#### WHAT NEEDS TO BE DONE
Which of the lines below contain the string "object"? Copy each one.

(Source data)
↓↓↓

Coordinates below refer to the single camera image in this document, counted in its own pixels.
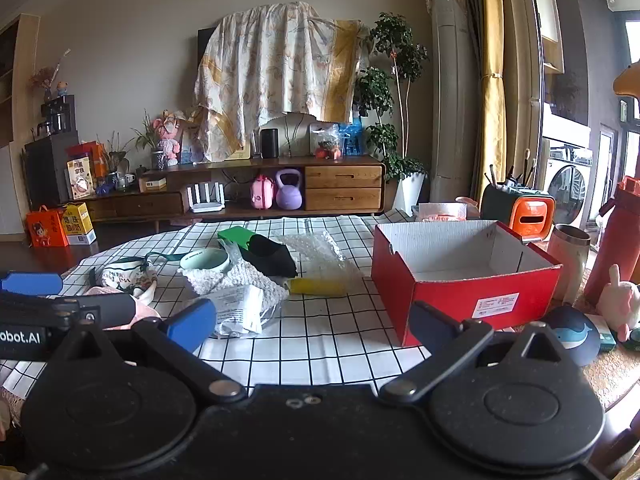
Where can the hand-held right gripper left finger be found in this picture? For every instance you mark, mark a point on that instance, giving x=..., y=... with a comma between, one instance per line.
x=192, y=322

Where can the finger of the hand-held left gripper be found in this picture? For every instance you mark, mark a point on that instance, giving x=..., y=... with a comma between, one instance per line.
x=30, y=283
x=110, y=307

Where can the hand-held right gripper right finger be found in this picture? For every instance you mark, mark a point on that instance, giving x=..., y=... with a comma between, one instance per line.
x=431, y=322

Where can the red cardboard box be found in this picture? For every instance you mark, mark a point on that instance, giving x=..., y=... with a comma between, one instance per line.
x=450, y=295

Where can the pink cloth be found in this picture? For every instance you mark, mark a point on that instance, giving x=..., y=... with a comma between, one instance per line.
x=145, y=312

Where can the grey-white plastic packet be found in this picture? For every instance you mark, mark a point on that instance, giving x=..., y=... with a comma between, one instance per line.
x=240, y=310

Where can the white foam net wrap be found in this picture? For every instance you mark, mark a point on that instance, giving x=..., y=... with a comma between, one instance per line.
x=245, y=276

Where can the green sponge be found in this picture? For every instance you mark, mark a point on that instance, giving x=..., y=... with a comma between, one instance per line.
x=235, y=237

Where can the yellow tube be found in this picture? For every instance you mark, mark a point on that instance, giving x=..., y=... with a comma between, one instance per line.
x=315, y=287

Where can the clear bubble wrap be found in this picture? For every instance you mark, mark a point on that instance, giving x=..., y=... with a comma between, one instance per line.
x=320, y=255

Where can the orange gift box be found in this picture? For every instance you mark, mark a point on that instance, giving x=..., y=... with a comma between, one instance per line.
x=47, y=230

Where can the mint green mug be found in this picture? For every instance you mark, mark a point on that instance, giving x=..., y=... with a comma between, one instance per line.
x=205, y=262

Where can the yellow cardboard box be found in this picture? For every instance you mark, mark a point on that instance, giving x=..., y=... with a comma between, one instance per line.
x=77, y=222

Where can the checked white tablecloth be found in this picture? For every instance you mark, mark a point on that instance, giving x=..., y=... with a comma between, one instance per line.
x=320, y=330

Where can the black water dispenser cabinet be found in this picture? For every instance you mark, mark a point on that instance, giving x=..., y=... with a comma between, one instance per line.
x=45, y=170

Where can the white and yellow box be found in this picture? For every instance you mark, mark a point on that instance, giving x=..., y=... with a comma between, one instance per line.
x=80, y=180

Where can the white router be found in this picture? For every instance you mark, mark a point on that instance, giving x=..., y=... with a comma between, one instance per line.
x=202, y=205

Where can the pink plastic item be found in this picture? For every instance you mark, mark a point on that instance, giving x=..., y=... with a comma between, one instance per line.
x=467, y=201

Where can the small flat shelf box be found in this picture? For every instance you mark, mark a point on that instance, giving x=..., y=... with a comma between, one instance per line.
x=152, y=183

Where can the white plant pot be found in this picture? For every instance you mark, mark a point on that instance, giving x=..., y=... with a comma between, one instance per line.
x=410, y=192

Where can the red gift box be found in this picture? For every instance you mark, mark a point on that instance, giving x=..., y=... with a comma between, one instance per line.
x=90, y=152

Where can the pink toy case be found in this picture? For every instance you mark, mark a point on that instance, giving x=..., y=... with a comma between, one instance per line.
x=262, y=195

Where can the orange and green desk organizer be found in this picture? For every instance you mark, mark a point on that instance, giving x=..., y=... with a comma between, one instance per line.
x=532, y=217

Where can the white steel-rimmed tumbler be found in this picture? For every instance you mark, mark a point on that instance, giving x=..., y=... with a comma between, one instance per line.
x=570, y=260

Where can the purple kettlebell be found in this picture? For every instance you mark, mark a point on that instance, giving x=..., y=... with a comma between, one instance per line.
x=289, y=196

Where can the bunch of pens and brushes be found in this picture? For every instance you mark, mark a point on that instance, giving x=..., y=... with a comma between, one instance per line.
x=510, y=177

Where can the black coffee machine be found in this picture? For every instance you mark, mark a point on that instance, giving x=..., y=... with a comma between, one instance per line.
x=60, y=115

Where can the wooden TV cabinet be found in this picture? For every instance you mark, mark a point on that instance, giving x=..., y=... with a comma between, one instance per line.
x=340, y=177

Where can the pink doll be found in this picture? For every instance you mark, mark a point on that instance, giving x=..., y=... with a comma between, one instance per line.
x=167, y=145

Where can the small spider plant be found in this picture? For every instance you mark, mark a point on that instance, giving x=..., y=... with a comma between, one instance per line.
x=147, y=137

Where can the small green box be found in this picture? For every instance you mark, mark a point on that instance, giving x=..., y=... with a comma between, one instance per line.
x=606, y=335

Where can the pink plush rabbit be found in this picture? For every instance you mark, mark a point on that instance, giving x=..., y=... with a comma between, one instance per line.
x=620, y=300

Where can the white washing machine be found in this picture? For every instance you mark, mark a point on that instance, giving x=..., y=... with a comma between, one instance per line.
x=570, y=190

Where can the black cylinder speaker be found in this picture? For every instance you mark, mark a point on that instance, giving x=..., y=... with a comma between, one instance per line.
x=270, y=145

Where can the blue plastic bag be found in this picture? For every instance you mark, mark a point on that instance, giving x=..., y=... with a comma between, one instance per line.
x=352, y=140

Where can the red water bottle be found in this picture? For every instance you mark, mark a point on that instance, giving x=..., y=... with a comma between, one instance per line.
x=617, y=245

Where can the clear bag of fruit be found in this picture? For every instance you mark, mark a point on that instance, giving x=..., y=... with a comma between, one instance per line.
x=327, y=147

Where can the dried flower bunch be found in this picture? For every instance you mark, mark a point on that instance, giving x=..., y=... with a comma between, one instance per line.
x=45, y=77

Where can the yellow curtain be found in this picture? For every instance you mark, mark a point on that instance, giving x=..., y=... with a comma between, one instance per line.
x=492, y=110

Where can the covered standing air conditioner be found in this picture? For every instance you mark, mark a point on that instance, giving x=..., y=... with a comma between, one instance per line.
x=457, y=85

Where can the floral yellow-white cloth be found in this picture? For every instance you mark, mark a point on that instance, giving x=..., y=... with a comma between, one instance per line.
x=270, y=70

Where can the black television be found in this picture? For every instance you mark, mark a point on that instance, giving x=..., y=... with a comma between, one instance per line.
x=205, y=42

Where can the tall green potted plant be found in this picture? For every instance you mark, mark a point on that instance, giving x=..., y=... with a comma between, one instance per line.
x=395, y=35

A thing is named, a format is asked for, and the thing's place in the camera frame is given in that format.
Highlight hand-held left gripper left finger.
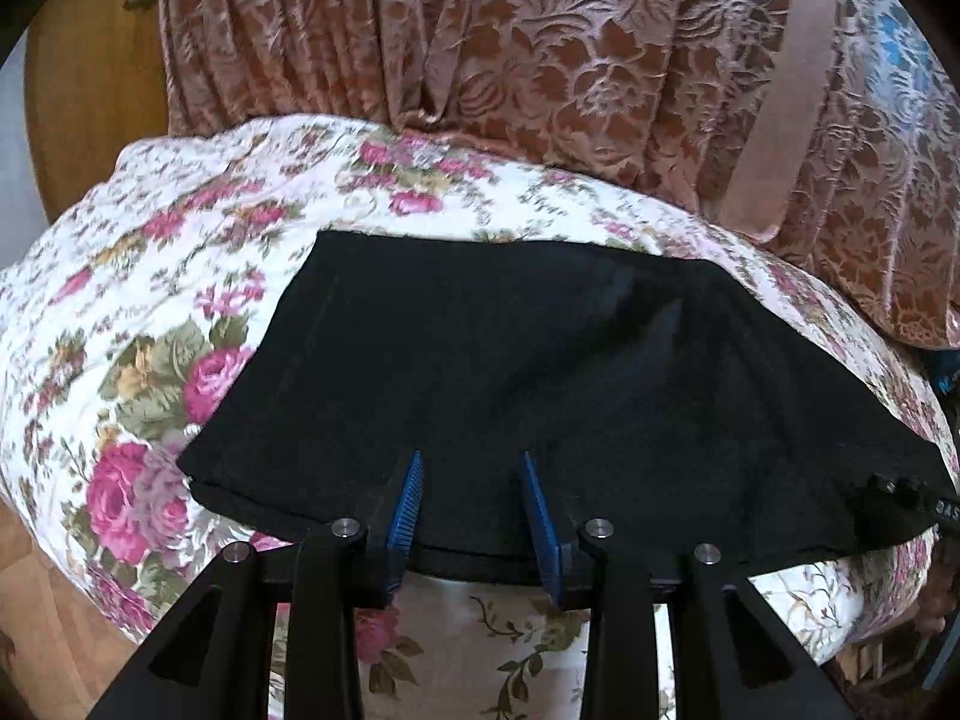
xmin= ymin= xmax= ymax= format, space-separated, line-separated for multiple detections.
xmin=101 ymin=450 xmax=426 ymax=720

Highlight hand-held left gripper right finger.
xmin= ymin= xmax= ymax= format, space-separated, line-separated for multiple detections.
xmin=520 ymin=450 xmax=860 ymax=720

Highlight black pants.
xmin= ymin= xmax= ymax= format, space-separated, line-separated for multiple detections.
xmin=178 ymin=231 xmax=960 ymax=584

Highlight wooden cabinet door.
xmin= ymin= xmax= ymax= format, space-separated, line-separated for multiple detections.
xmin=25 ymin=0 xmax=170 ymax=220

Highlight blue object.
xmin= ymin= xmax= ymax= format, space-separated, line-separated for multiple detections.
xmin=926 ymin=349 xmax=960 ymax=395

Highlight floral bed blanket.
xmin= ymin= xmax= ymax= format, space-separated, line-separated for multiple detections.
xmin=0 ymin=114 xmax=960 ymax=720

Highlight brown floral curtain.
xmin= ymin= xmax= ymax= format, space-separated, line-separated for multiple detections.
xmin=157 ymin=0 xmax=960 ymax=350

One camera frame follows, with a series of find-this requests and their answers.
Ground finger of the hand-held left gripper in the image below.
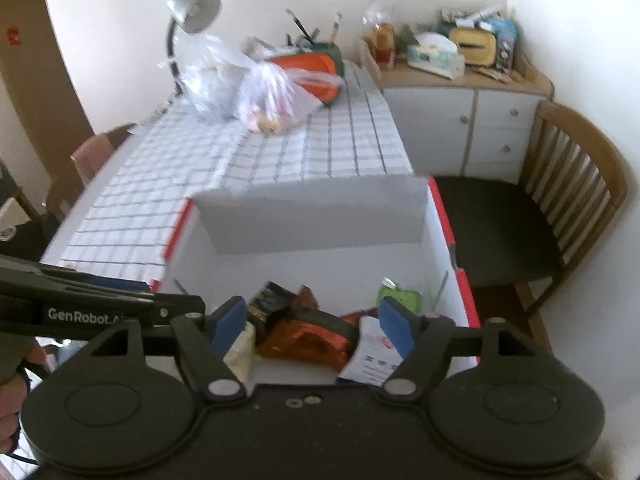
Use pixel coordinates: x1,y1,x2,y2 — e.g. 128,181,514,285
0,280,206,326
0,255,152,294

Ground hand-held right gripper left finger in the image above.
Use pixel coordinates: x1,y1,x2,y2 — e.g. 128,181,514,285
67,296,248,402

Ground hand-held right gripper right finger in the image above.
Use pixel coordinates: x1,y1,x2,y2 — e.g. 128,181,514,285
377,297,556,402

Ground cream snack packet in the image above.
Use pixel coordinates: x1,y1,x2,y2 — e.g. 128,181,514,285
222,322,258,382

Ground green snack packet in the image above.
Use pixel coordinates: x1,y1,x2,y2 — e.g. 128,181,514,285
377,277,425,317

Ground white snack packet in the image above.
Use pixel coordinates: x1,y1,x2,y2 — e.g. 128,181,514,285
337,315,408,390

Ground black snack packet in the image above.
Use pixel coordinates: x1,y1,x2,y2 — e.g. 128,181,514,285
246,281,296,343

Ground orange-brown snack packet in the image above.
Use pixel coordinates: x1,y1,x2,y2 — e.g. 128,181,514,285
256,285,362,370

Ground white cardboard box red trim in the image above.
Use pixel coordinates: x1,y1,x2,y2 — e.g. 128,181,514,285
159,175,482,391

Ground person's left hand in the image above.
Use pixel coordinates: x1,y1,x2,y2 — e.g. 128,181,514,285
0,344,49,461

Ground white checked tablecloth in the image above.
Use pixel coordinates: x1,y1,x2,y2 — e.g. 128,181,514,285
42,57,416,286

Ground wooden chair black seat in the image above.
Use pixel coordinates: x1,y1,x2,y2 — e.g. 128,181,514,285
432,101,629,323

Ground brown door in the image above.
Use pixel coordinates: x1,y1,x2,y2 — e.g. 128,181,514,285
0,0,95,221

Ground white cabinet wooden top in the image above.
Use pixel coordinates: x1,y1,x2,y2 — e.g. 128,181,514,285
359,52,555,183

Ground large clear plastic bag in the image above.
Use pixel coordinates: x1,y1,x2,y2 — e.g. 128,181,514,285
159,34,263,122

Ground pink plastic bag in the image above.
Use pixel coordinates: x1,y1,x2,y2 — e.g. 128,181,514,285
235,57,347,135

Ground orange green container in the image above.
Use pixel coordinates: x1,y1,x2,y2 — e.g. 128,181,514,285
267,42,347,108

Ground green white tissue box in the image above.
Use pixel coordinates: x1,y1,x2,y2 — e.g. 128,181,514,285
406,32,467,81

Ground silver desk lamp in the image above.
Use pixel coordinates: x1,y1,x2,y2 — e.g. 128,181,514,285
165,0,222,97

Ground amber bottle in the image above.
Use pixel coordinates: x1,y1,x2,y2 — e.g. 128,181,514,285
369,7,399,70

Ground yellow tissue holder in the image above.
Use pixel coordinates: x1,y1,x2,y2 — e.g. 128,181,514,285
448,26,499,67

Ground white tube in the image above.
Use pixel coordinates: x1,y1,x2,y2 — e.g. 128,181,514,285
452,5,505,25

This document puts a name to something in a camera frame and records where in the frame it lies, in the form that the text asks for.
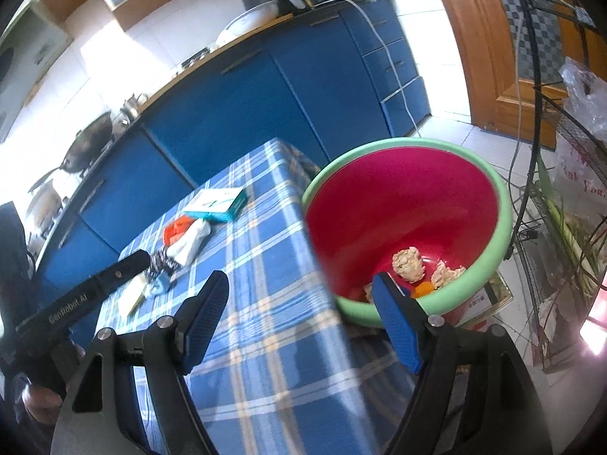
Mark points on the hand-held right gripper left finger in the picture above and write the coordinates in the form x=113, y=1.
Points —
x=204, y=322

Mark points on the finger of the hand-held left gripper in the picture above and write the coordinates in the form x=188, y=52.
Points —
x=123, y=268

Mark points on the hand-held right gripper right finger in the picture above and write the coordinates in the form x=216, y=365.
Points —
x=396, y=322

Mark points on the green white carton box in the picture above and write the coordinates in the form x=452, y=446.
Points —
x=132, y=296

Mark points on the black white patterned wrapper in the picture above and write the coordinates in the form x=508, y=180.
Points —
x=161, y=263

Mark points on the light blue curved plastic piece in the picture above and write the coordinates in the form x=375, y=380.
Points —
x=159, y=285

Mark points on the large orange plastic bag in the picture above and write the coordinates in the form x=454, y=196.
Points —
x=423, y=289

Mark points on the cream paper ball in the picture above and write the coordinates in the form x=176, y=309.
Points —
x=445, y=274
x=408, y=263

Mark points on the small orange plastic bag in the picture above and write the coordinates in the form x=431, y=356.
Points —
x=176, y=231

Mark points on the white cloth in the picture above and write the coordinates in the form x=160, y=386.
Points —
x=192, y=241

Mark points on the teal white carton box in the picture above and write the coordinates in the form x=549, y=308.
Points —
x=213, y=201

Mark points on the red basin with green rim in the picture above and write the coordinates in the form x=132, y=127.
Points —
x=403, y=199

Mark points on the person's left hand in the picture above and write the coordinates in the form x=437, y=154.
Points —
x=40, y=400

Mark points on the blue plaid tablecloth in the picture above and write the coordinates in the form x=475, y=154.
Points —
x=265, y=294

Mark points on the labelled cardboard box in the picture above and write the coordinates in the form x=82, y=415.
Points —
x=483, y=301

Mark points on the white clay pot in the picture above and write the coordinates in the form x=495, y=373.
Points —
x=45, y=204

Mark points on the steel wok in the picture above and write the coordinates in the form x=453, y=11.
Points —
x=87, y=144

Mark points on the steel kettle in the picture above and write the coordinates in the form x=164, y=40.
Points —
x=132, y=106

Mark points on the green onions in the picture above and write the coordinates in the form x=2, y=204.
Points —
x=566, y=227

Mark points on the pink rectangular object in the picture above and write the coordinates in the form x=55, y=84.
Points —
x=595, y=322

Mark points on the blue kitchen base cabinets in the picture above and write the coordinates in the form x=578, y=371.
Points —
x=237, y=104

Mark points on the dark tray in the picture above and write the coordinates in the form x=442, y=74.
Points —
x=194, y=58

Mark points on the white printed plastic bag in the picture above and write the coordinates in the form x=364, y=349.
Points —
x=578, y=175

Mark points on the grey range hood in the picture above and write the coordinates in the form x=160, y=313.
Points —
x=38, y=47

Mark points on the wooden door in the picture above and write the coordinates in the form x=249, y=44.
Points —
x=479, y=57

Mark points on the white bowl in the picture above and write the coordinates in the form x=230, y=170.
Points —
x=251, y=19

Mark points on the clear plastic bag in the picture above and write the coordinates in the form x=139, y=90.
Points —
x=581, y=85

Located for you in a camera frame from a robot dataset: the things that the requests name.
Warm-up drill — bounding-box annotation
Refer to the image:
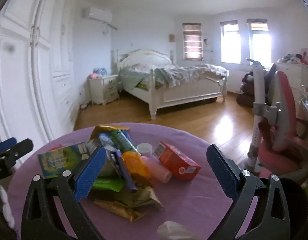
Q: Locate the white tissue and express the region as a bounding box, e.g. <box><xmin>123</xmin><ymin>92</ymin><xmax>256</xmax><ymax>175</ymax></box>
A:
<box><xmin>157</xmin><ymin>221</ymin><xmax>202</xmax><ymax>240</ymax></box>

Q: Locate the white dresser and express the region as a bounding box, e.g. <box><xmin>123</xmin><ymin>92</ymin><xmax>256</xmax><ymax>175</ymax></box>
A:
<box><xmin>275</xmin><ymin>61</ymin><xmax>308</xmax><ymax>98</ymax></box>

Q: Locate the white capped bottle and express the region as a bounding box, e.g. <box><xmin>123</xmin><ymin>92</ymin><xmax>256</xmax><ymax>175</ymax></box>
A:
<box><xmin>136</xmin><ymin>142</ymin><xmax>153</xmax><ymax>157</ymax></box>

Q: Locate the long green wrapper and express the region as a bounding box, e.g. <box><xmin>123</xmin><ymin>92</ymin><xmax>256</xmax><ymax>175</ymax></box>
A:
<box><xmin>110</xmin><ymin>129</ymin><xmax>142</xmax><ymax>155</ymax></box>

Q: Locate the white bed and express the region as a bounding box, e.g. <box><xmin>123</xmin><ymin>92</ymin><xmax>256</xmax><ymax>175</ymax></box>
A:
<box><xmin>111</xmin><ymin>49</ymin><xmax>229</xmax><ymax>120</ymax></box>

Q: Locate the pale green wrapper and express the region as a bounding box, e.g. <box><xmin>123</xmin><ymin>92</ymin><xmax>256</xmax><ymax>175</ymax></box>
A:
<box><xmin>89</xmin><ymin>187</ymin><xmax>164</xmax><ymax>209</ymax></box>

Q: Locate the orange packet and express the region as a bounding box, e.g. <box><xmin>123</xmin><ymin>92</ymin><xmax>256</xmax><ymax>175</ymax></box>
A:
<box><xmin>121</xmin><ymin>151</ymin><xmax>154</xmax><ymax>188</ymax></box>

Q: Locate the pink and grey chair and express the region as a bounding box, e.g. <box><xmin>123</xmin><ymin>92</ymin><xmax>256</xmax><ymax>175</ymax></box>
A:
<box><xmin>245</xmin><ymin>58</ymin><xmax>308</xmax><ymax>180</ymax></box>

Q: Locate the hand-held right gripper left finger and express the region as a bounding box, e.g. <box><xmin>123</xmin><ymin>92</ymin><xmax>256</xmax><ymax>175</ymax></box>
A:
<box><xmin>21</xmin><ymin>146</ymin><xmax>107</xmax><ymax>240</ymax></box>

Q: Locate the bright green packet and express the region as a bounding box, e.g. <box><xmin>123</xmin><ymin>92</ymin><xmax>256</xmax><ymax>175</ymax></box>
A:
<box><xmin>91</xmin><ymin>177</ymin><xmax>125</xmax><ymax>192</ymax></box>

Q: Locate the white wardrobe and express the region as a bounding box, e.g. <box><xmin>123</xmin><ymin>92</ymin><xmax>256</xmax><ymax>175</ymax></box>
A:
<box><xmin>0</xmin><ymin>0</ymin><xmax>80</xmax><ymax>165</ymax></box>

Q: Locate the maroon bag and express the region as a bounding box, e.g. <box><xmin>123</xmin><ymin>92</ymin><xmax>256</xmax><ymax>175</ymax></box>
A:
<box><xmin>236</xmin><ymin>71</ymin><xmax>256</xmax><ymax>108</ymax></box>

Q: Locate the blue and white packet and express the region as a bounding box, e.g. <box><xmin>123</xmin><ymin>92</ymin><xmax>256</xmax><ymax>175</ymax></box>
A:
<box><xmin>98</xmin><ymin>133</ymin><xmax>124</xmax><ymax>178</ymax></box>

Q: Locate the pink bottle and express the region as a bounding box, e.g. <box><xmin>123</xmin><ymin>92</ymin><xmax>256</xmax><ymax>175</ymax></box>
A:
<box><xmin>140</xmin><ymin>155</ymin><xmax>172</xmax><ymax>183</ymax></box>

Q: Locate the white nightstand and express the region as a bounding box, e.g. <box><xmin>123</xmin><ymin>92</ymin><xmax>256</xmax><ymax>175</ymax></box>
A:
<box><xmin>87</xmin><ymin>74</ymin><xmax>119</xmax><ymax>105</ymax></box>

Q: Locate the gold foil wrapper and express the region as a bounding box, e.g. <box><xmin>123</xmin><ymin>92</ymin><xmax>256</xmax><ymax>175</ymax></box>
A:
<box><xmin>92</xmin><ymin>200</ymin><xmax>147</xmax><ymax>222</ymax></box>

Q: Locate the white air conditioner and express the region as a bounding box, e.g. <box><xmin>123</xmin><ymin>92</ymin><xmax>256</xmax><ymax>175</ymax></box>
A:
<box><xmin>84</xmin><ymin>7</ymin><xmax>113</xmax><ymax>26</ymax></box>

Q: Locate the blue tube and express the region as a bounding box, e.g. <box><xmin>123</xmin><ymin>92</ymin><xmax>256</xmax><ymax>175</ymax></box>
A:
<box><xmin>116</xmin><ymin>150</ymin><xmax>138</xmax><ymax>193</ymax></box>

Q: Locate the floral quilt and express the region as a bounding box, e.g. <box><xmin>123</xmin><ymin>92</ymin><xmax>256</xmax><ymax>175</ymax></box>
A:
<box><xmin>119</xmin><ymin>64</ymin><xmax>229</xmax><ymax>89</ymax></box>

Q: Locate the red box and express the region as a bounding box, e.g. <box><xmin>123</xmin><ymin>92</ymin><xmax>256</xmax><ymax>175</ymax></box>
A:
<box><xmin>154</xmin><ymin>142</ymin><xmax>202</xmax><ymax>180</ymax></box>

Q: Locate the bright window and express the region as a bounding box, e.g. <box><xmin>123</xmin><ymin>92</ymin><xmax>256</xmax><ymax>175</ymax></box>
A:
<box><xmin>246</xmin><ymin>18</ymin><xmax>272</xmax><ymax>65</ymax></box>
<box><xmin>220</xmin><ymin>20</ymin><xmax>242</xmax><ymax>64</ymax></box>

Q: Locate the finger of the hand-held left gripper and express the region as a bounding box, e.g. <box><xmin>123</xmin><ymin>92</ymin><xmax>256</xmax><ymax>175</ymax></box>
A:
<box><xmin>4</xmin><ymin>139</ymin><xmax>34</xmax><ymax>164</ymax></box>
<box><xmin>0</xmin><ymin>137</ymin><xmax>17</xmax><ymax>155</ymax></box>

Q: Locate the purple tablecloth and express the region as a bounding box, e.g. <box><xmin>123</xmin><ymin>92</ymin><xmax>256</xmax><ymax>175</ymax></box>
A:
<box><xmin>7</xmin><ymin>122</ymin><xmax>260</xmax><ymax>240</ymax></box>

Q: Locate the clutter pile on dresser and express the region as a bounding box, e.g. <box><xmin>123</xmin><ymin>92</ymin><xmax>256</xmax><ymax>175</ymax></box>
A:
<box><xmin>278</xmin><ymin>53</ymin><xmax>303</xmax><ymax>64</ymax></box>

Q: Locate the green and blue carton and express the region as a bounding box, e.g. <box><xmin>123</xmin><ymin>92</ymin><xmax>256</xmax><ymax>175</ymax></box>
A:
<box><xmin>37</xmin><ymin>142</ymin><xmax>90</xmax><ymax>179</ymax></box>

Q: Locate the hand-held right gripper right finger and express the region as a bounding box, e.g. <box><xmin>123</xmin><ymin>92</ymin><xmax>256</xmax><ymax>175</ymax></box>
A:
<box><xmin>206</xmin><ymin>144</ymin><xmax>292</xmax><ymax>240</ymax></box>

↑↑↑

#### ANSWER TO THIS PROBLEM
Highlight blue object.
Mark points on the pink rectangular object in the picture above and write the coordinates in the form x=55, y=84.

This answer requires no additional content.